Callado contempla como hasta su fértil tierra pasa en camiones hacia el sur, hacia el norte hacia las explotaciones de agricultura con prisas competitivas.

Ruigómez sigue impertérrito.

Silencioso en su remanso de siglos sin tiempo.

Y en sus alrededores de caminos que nos llevan siempre a otros lugares nos deslumbran huertas de papas ordenadas como hileras de soldados verdes que sobresalen de las tierras doradas, nos hechizan campos de frondosas vegetaciones, árboles de retorcidas formas envueltos en nieblas de misterios del ayer o charcos caprichosos que dejan las lluvias en los lugares en los que hubo tierra…

Inesperadamente, al borde de un camino, nos encontramos con un pequeño altar popular. Hornacina de cal y piedra volcánica. Humilde receptáculo que guarda el recuerdo de una vida a la que la muerte sorprendió en el camino.

Piedra sobre piedra para no olvidar.
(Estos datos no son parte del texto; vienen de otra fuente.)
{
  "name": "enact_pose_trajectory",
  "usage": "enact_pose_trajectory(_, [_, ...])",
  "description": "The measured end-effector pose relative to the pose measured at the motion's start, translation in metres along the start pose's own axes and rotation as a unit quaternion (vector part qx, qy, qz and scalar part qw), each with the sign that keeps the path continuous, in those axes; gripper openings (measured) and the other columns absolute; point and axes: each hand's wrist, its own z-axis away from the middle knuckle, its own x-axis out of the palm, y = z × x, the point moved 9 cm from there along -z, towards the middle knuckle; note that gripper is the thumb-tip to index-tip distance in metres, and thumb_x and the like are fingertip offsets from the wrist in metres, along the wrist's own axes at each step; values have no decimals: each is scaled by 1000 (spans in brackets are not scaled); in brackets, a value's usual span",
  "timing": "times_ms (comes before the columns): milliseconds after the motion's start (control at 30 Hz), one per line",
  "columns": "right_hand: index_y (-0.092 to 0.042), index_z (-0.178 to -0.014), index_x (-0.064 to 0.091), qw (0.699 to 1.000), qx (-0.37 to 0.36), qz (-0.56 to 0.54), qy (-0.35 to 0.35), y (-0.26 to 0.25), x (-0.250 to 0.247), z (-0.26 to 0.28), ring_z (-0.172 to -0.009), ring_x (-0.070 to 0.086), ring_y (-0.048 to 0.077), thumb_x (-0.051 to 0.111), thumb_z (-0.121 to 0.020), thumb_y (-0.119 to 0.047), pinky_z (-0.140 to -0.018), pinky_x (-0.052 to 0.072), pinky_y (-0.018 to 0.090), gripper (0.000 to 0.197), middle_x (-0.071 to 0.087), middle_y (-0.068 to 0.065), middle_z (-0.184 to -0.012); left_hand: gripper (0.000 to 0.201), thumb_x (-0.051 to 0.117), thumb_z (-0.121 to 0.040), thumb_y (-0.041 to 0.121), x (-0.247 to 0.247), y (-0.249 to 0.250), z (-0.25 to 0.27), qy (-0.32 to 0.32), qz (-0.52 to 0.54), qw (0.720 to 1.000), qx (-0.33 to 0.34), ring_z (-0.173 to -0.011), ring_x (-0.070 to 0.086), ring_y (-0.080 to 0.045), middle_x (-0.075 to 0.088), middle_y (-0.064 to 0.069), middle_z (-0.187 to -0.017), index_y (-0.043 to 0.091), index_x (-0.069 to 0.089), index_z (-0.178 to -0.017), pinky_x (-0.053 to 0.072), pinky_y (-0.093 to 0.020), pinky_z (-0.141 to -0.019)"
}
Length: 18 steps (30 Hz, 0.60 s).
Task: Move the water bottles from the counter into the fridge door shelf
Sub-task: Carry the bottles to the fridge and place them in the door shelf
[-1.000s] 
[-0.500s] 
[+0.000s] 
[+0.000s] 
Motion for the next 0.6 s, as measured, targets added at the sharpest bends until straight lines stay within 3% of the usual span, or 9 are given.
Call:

Caminante tras caminante, a la largo de los años, parándose a rezar su plegaria o, simplemente, a admirar su rústico diseño.

Parar recordar, como decía Borges, «el olvido que seremos».

Esos monumentos populares, ingenuos y sobrios, nos hablan de lo que hemos sido, del pensamiento del pueblo, de las creencias y de las conexiones con las fuerzas telúricas.

Ruigómez nos adentra en ese mundo del silencio, de la búsqueda, de la tierra que habla con palabras que vienen del pasado.